Every line below between the one holding "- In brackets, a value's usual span" and the one holding "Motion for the", inclusive, should be copied exactly, and no other line.

-- Collected data --
---+---
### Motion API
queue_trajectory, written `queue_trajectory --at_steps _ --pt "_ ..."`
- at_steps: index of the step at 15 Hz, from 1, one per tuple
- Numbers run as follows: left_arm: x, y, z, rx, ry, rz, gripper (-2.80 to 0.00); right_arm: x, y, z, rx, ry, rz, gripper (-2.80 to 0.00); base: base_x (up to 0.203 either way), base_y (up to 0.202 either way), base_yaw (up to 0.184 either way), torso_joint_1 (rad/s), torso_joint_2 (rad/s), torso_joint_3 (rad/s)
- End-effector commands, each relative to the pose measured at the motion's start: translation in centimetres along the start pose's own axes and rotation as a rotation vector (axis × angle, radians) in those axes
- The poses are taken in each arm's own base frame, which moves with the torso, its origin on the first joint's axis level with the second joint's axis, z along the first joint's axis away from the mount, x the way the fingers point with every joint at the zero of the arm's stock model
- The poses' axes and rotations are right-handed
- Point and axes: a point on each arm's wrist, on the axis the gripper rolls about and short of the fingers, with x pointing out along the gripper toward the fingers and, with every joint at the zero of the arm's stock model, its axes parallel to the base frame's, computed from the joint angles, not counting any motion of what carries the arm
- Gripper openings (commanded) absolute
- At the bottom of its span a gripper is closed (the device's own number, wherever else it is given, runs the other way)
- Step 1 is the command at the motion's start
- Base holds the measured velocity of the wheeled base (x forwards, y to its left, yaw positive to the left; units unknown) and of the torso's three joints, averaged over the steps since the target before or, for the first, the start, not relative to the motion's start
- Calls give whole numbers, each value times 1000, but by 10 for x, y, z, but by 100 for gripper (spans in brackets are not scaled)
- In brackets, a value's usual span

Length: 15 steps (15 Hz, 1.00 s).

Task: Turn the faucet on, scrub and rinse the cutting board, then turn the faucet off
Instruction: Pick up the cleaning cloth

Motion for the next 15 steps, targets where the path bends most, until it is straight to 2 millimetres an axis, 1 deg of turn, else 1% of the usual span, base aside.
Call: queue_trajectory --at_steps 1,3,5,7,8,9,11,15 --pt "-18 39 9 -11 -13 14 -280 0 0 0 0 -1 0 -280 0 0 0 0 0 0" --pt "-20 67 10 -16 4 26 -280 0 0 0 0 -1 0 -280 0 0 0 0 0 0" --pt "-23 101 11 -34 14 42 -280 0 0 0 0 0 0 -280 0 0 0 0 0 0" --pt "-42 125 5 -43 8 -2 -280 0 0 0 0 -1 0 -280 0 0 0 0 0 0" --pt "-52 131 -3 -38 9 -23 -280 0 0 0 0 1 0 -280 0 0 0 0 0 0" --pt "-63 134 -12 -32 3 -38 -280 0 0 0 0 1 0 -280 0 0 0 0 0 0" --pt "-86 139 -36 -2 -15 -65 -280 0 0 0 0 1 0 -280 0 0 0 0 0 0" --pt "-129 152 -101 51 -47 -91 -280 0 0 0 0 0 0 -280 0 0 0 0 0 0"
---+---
-- Written reply --
- In brackets, a value's usual span

Length: 15 steps (15 Hz, 1.00 s).

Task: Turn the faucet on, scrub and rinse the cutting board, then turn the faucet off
Instruction: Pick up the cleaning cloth

Motion for the next 15 steps, targets where the path bends most, until it is straight to 2 millimetres an axis, 1 deg of turn, else 1% of the usual span, base aside.

No additional response is required.